### Exercise aim
Go through the following data and transcribe exactly the stretch of lines from the one holding "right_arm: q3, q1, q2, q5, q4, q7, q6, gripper" to the one holding "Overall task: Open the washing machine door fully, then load", both included.

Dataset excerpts
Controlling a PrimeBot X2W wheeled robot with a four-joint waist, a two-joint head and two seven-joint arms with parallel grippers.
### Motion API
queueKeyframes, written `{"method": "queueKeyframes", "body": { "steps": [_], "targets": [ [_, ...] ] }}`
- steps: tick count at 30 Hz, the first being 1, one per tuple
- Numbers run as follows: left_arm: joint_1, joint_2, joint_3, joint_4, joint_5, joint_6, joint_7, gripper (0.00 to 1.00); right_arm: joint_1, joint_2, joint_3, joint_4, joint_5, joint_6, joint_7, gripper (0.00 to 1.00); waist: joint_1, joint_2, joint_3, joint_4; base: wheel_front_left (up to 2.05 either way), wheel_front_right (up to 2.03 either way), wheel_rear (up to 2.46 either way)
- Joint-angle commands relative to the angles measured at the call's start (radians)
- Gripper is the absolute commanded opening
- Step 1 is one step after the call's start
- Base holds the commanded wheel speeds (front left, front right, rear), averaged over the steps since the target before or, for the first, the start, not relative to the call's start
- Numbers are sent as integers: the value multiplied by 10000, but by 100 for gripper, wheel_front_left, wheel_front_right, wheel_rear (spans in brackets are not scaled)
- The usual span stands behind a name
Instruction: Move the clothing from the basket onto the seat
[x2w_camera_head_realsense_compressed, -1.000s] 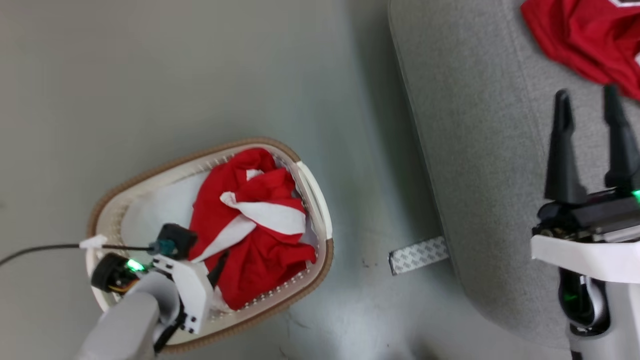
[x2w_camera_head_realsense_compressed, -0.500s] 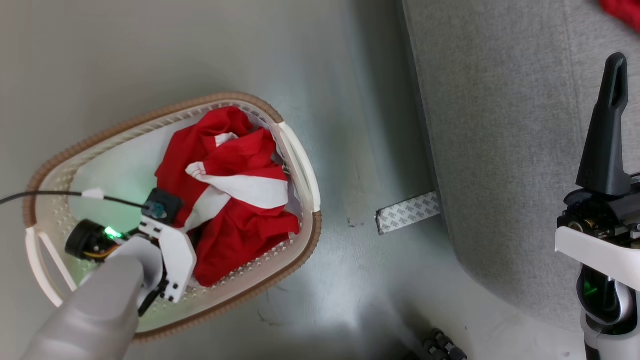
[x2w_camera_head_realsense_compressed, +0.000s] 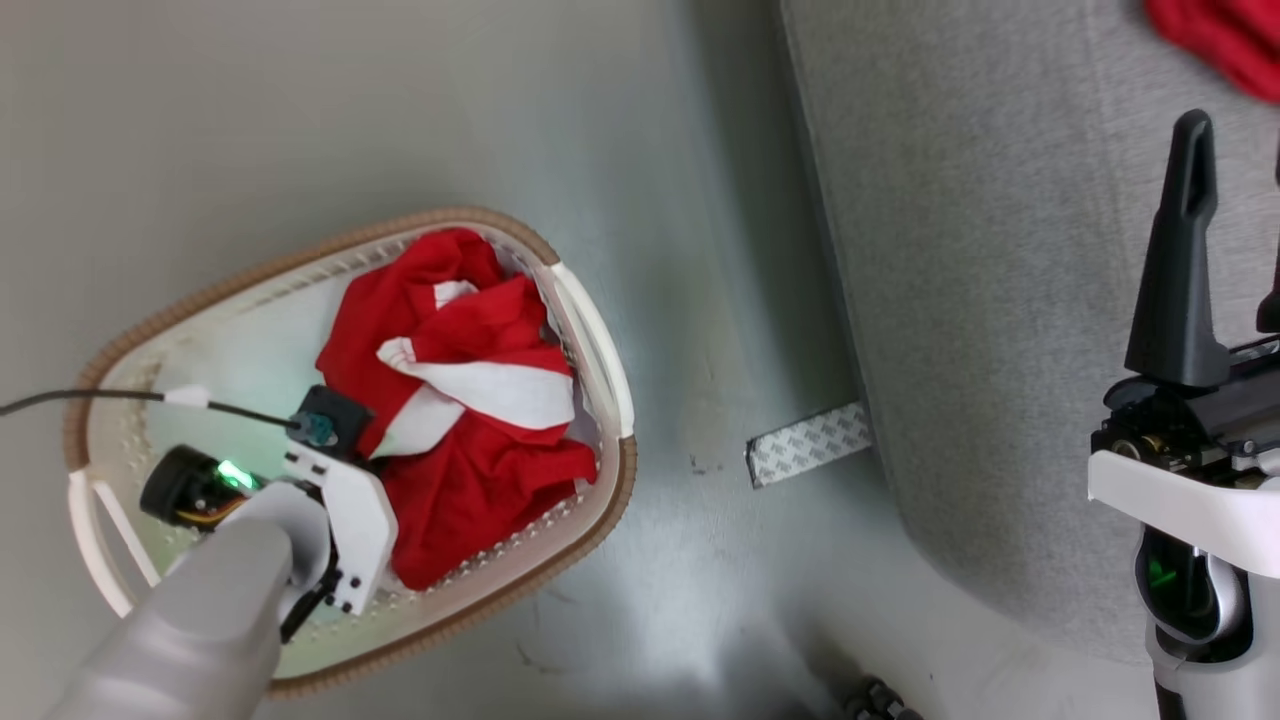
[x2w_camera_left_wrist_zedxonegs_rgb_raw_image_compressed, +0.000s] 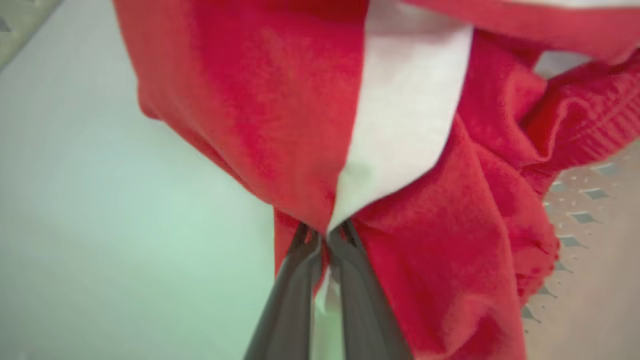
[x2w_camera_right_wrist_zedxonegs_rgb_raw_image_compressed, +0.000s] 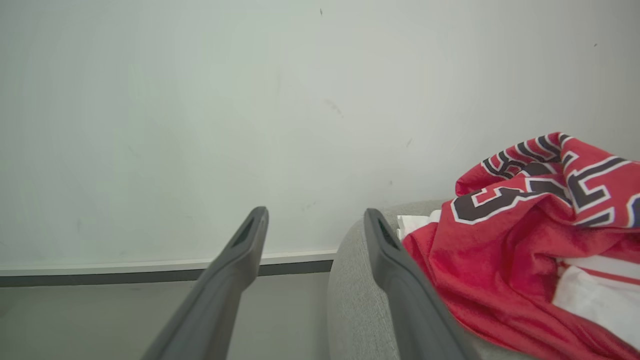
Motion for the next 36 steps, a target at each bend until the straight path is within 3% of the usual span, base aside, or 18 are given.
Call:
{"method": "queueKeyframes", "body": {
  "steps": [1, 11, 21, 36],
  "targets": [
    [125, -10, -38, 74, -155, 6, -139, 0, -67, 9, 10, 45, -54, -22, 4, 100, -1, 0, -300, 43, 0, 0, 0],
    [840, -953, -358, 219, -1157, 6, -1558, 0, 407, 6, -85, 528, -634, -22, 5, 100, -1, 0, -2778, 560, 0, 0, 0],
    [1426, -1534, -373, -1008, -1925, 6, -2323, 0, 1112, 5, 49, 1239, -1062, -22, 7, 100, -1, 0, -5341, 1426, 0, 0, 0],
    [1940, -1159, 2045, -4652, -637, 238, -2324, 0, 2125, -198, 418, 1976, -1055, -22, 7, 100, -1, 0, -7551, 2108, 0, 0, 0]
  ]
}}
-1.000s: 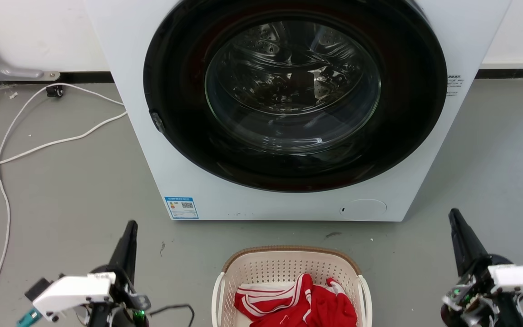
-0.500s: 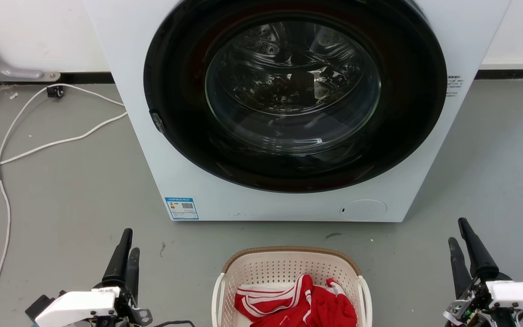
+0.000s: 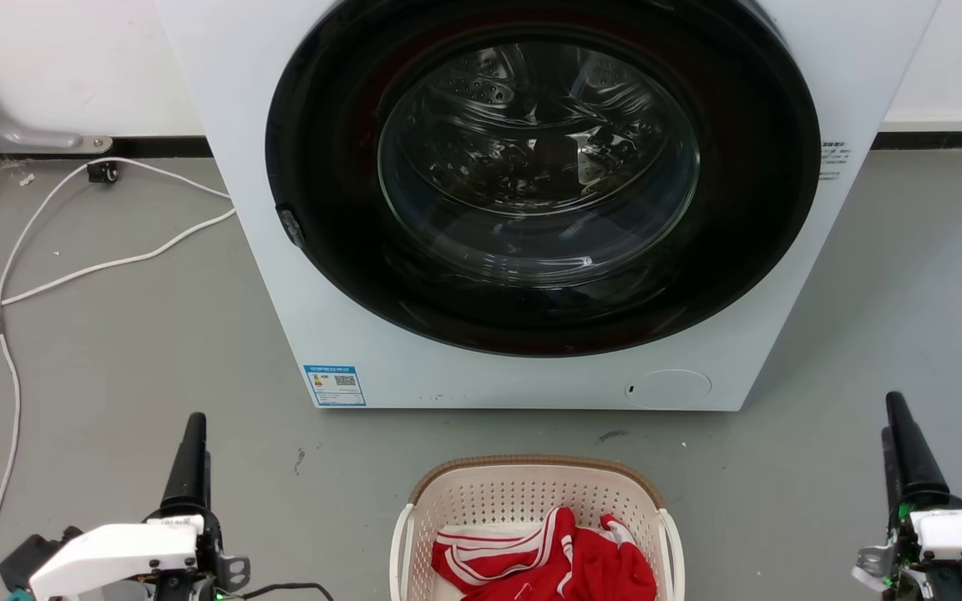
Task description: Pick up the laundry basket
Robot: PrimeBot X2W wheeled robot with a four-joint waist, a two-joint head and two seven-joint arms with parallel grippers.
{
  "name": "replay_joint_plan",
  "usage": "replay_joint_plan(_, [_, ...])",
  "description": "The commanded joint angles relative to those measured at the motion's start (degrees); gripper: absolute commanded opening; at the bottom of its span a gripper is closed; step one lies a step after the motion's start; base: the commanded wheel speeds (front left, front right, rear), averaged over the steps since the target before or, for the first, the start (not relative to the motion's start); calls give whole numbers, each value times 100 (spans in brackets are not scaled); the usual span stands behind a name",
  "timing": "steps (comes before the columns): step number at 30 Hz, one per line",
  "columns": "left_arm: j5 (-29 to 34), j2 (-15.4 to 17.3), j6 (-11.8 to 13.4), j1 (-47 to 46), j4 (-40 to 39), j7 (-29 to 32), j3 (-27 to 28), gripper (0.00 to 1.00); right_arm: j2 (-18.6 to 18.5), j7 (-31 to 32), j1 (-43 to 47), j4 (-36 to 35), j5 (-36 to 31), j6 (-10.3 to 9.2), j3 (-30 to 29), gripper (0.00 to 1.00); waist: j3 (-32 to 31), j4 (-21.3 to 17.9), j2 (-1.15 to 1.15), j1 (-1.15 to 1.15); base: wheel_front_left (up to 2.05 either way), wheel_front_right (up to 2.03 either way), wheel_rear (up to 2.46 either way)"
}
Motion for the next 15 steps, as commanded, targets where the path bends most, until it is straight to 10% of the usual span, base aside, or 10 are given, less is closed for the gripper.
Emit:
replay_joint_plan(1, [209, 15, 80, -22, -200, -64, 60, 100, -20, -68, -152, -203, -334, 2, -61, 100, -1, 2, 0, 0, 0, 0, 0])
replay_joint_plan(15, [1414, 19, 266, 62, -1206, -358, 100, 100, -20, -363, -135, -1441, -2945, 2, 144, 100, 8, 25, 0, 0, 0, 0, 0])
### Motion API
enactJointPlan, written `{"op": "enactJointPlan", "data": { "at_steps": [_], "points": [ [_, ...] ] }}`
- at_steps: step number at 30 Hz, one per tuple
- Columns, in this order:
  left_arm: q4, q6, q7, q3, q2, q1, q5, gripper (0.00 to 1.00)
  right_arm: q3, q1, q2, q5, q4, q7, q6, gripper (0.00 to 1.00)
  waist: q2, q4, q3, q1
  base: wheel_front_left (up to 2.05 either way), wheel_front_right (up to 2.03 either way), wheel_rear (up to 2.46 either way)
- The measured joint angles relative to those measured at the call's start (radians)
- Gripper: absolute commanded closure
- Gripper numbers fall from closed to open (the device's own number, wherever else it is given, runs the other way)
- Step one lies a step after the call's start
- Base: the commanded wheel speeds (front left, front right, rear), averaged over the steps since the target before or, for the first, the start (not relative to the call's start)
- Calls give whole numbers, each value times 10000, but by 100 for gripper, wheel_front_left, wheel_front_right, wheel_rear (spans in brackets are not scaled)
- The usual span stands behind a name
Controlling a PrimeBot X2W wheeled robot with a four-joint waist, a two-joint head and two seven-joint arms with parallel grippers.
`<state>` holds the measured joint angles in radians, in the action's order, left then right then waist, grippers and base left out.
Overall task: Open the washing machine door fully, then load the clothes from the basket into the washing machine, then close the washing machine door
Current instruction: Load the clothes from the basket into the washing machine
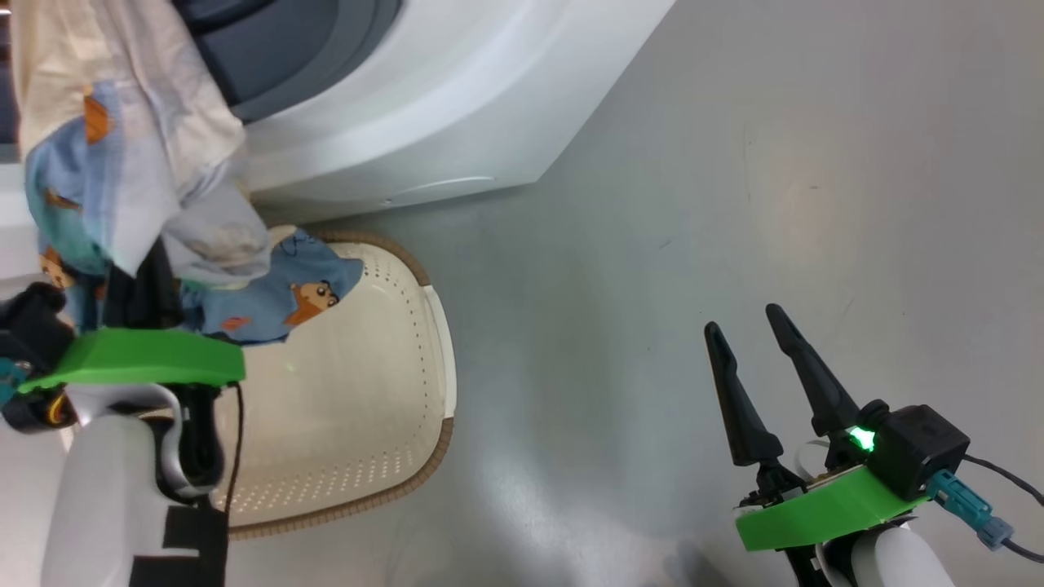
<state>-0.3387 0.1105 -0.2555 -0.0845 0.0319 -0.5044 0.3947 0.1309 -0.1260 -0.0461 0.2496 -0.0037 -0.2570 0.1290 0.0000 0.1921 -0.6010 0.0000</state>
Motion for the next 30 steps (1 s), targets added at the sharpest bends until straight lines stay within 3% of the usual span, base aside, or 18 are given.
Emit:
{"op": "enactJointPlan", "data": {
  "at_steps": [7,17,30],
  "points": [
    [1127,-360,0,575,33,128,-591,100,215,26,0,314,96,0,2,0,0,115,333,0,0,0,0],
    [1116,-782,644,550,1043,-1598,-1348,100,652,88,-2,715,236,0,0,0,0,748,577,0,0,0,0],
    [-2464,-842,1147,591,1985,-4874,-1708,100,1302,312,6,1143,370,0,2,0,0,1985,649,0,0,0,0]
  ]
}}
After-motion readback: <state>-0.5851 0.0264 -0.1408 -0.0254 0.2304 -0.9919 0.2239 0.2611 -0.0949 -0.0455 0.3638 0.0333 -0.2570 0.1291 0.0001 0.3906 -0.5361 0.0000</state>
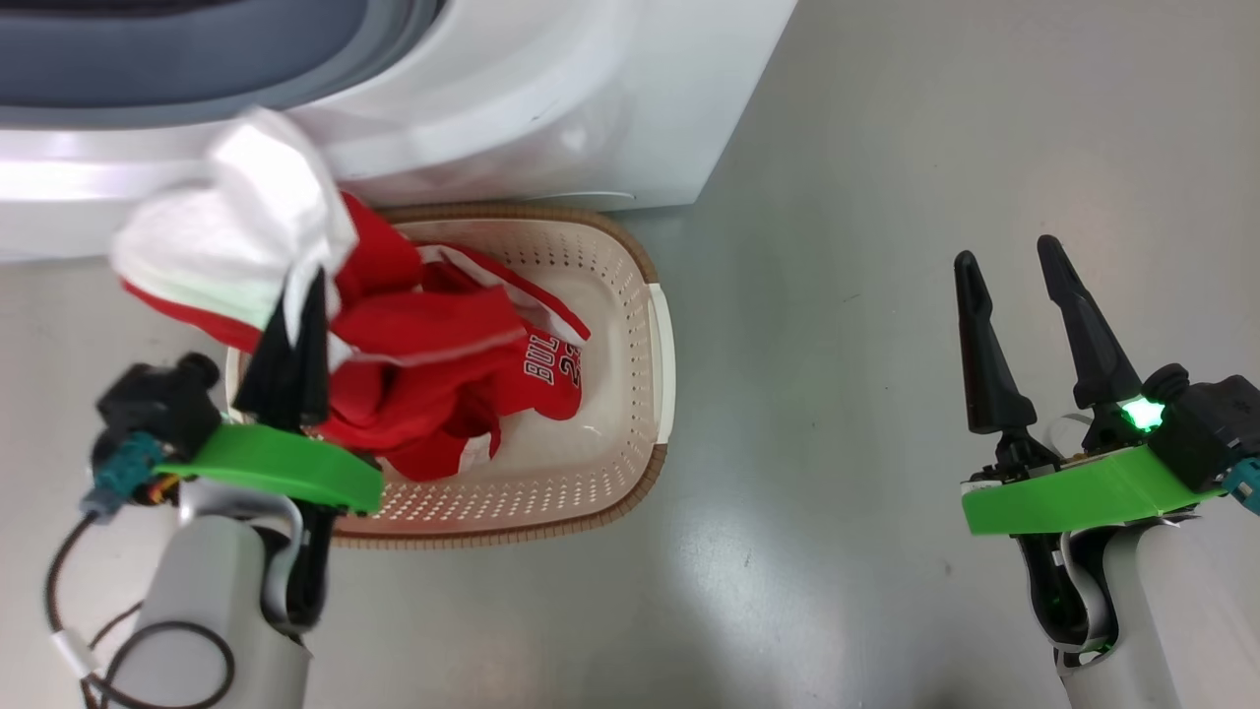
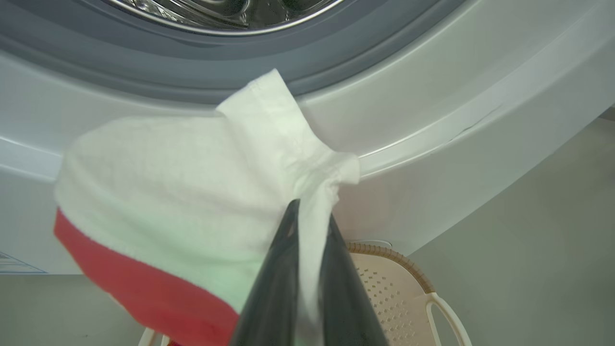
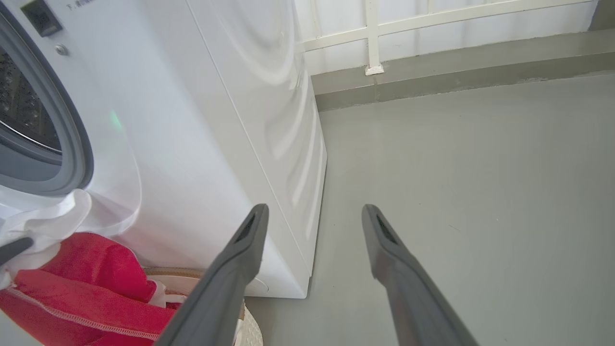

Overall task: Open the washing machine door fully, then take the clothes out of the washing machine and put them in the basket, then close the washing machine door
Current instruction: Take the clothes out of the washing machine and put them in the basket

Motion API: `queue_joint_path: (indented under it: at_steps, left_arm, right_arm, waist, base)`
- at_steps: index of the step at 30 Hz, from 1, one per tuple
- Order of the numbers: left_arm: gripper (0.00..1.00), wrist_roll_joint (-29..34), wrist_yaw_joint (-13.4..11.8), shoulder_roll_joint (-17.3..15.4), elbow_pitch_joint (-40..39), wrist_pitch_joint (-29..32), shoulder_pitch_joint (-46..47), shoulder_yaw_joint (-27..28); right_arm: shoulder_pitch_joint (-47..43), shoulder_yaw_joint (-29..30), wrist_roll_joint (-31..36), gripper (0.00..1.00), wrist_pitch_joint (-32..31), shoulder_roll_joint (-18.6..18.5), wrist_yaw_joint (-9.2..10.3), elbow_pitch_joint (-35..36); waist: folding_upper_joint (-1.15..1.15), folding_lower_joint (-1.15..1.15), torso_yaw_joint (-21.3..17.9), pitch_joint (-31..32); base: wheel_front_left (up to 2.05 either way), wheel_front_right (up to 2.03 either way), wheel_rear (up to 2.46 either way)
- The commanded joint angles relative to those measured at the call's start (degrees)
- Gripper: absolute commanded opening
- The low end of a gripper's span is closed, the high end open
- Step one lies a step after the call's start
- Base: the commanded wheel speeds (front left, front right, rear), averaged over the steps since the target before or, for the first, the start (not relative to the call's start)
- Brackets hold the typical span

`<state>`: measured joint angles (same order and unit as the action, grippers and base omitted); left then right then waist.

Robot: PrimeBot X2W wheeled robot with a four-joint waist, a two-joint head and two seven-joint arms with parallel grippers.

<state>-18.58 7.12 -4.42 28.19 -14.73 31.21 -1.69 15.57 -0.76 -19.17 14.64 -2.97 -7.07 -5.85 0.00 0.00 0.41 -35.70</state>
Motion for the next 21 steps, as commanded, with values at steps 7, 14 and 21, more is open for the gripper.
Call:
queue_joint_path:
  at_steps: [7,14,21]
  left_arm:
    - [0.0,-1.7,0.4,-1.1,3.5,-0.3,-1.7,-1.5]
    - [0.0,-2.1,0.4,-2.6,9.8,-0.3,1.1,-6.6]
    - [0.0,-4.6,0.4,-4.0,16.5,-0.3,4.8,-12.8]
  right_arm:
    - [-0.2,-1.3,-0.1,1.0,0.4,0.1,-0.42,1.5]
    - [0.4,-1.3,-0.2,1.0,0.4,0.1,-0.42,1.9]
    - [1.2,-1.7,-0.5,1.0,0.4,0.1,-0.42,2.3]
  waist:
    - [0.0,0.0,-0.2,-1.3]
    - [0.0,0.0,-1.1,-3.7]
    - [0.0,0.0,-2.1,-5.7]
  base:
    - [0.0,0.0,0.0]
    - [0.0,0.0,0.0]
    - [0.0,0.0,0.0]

### Exercise result
  right_arm: q3, q1, q2, q5, q4, q7, q6, gripper (0.00 to 1.00)
  waist: q2, q4, q3, q1
  base: wheel_front_left (up to 2.05 either way), wheel_front_right (up to 2.03 either way), wheel_rear (up to 2.46 either way)
- The measured joint angles relative to those measured at the call's start (radians)
- Gripper: absolute commanded closure
- Gripper numbers fall from closed to open (the device's own number, wherever else it is given, runs the other way)
- Step one lies a step after the call's start
- Base: the commanded wheel speeds (front left, front right, rear), averaged over the steps since the target before or, for the first, the start (not relative to the call's start)
- Calls give whole numbers, each value times 10000, but by 100 for gripper, wheel_front_left, wheel_front_right, wheel_rear (spans in brackets are not scaled)
- The usual span stands behind a name
Controlling a PrimeBot X2W wheeled robot with a four-joint waist, a two-joint head and two seven-joint arms with parallel grippers.
`<state>` holds the measured joint angles in radians, in the action's order, left then right then waist, grippers and base left out.
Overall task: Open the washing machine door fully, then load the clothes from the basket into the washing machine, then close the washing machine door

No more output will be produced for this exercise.